PROBLEM:
All lines in the data that hold the word "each" need copying.

= Beginning of Section =

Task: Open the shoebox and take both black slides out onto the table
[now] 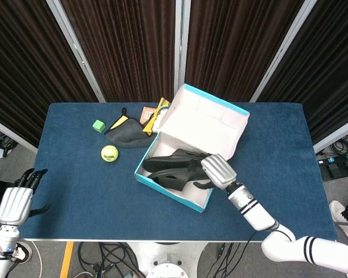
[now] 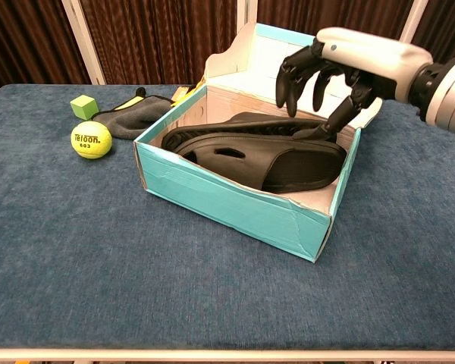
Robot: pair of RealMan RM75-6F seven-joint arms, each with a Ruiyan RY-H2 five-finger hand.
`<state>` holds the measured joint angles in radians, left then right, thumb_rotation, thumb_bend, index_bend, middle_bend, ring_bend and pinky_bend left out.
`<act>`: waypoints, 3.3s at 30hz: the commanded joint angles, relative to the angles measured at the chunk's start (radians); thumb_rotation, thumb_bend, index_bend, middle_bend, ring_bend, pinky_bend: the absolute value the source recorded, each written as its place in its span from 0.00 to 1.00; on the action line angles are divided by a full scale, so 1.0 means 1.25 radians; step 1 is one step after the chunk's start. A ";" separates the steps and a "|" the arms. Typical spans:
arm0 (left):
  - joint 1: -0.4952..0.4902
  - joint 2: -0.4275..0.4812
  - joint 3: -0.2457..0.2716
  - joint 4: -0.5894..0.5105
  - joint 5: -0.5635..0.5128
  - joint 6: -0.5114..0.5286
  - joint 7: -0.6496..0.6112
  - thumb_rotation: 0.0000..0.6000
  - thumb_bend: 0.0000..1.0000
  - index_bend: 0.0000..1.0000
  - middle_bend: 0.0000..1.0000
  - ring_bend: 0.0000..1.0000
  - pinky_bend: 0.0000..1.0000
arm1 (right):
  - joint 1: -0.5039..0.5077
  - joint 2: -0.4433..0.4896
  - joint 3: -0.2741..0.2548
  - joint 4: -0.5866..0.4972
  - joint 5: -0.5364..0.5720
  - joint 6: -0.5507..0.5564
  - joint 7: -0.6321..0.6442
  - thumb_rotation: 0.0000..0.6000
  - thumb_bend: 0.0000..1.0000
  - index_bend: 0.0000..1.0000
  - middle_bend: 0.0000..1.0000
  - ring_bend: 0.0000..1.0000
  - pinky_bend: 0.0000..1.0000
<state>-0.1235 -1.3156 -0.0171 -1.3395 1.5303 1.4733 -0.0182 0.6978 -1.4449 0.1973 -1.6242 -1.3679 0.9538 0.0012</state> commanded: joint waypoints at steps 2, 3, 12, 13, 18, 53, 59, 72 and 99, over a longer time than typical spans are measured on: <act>0.003 0.000 -0.001 0.002 -0.005 0.001 -0.003 1.00 0.00 0.12 0.17 0.11 0.34 | 0.007 -0.006 -0.014 -0.012 0.032 -0.025 -0.028 1.00 0.08 0.31 0.38 0.21 0.32; 0.004 -0.001 -0.002 0.001 -0.007 0.000 -0.001 1.00 0.00 0.12 0.17 0.11 0.34 | 0.008 -0.006 -0.016 -0.015 0.038 -0.029 -0.034 1.00 0.08 0.29 0.36 0.20 0.32; 0.004 -0.003 -0.003 0.003 -0.009 -0.002 -0.004 1.00 0.00 0.12 0.17 0.11 0.34 | 0.006 0.002 -0.035 -0.031 0.093 -0.044 -0.086 1.00 0.07 0.25 0.32 0.17 0.31; 0.004 -0.004 -0.002 0.004 -0.008 -0.002 -0.004 1.00 0.00 0.12 0.17 0.11 0.34 | 0.006 0.003 -0.036 -0.032 0.098 -0.042 -0.096 1.00 0.07 0.25 0.32 0.17 0.31; 0.004 -0.004 -0.003 0.005 -0.009 -0.002 -0.005 1.00 0.00 0.12 0.17 0.11 0.34 | 0.001 0.000 -0.035 -0.031 0.117 -0.020 -0.131 1.00 0.07 0.24 0.29 0.15 0.31; 0.005 -0.009 -0.003 0.019 -0.009 -0.005 -0.024 1.00 0.00 0.12 0.17 0.11 0.34 | 0.011 -0.002 -0.021 -0.036 0.169 -0.006 -0.167 1.00 0.07 0.42 0.48 0.34 0.35; 0.005 -0.008 -0.003 0.018 -0.010 -0.007 -0.025 1.00 0.00 0.14 0.17 0.11 0.34 | 0.014 -0.005 -0.021 -0.040 0.179 -0.012 -0.165 1.00 0.08 0.38 0.36 0.33 0.40; 0.006 -0.010 -0.002 0.024 -0.010 -0.007 -0.027 1.00 0.00 0.14 0.17 0.11 0.34 | 0.032 -0.031 -0.016 -0.004 0.206 -0.017 -0.195 1.00 0.09 0.35 0.35 0.34 0.43; 0.010 -0.016 0.000 0.045 -0.008 -0.003 -0.043 1.00 0.00 0.14 0.17 0.11 0.34 | 0.064 -0.130 -0.024 0.073 0.263 -0.008 -0.289 1.00 0.15 0.37 0.37 0.33 0.43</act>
<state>-0.1106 -1.3358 -0.0170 -1.2837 1.5198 1.4694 -0.0720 0.7772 -1.6048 0.1676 -1.5352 -1.0402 0.9414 -0.3585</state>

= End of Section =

ANSWER SPACE:
Robot: pair of RealMan RM75-6F seven-joint arms, each with a Ruiyan RY-H2 five-finger hand.
`<act>`: waypoints, 3.3s at 30hz: the commanded joint angles, relative to the angles measured at the chunk's start (radians); thumb_rotation, thumb_bend, index_bend, middle_bend, ring_bend, pinky_bend: the absolute value the source recorded, each written as its place in its span from 0.00 to 1.00; on the action line angles are divided by a full scale, so 1.0 means 1.25 radians; step 1 is one step after the chunk's start. A ";" separates the steps and a "|" the arms. Typical spans:

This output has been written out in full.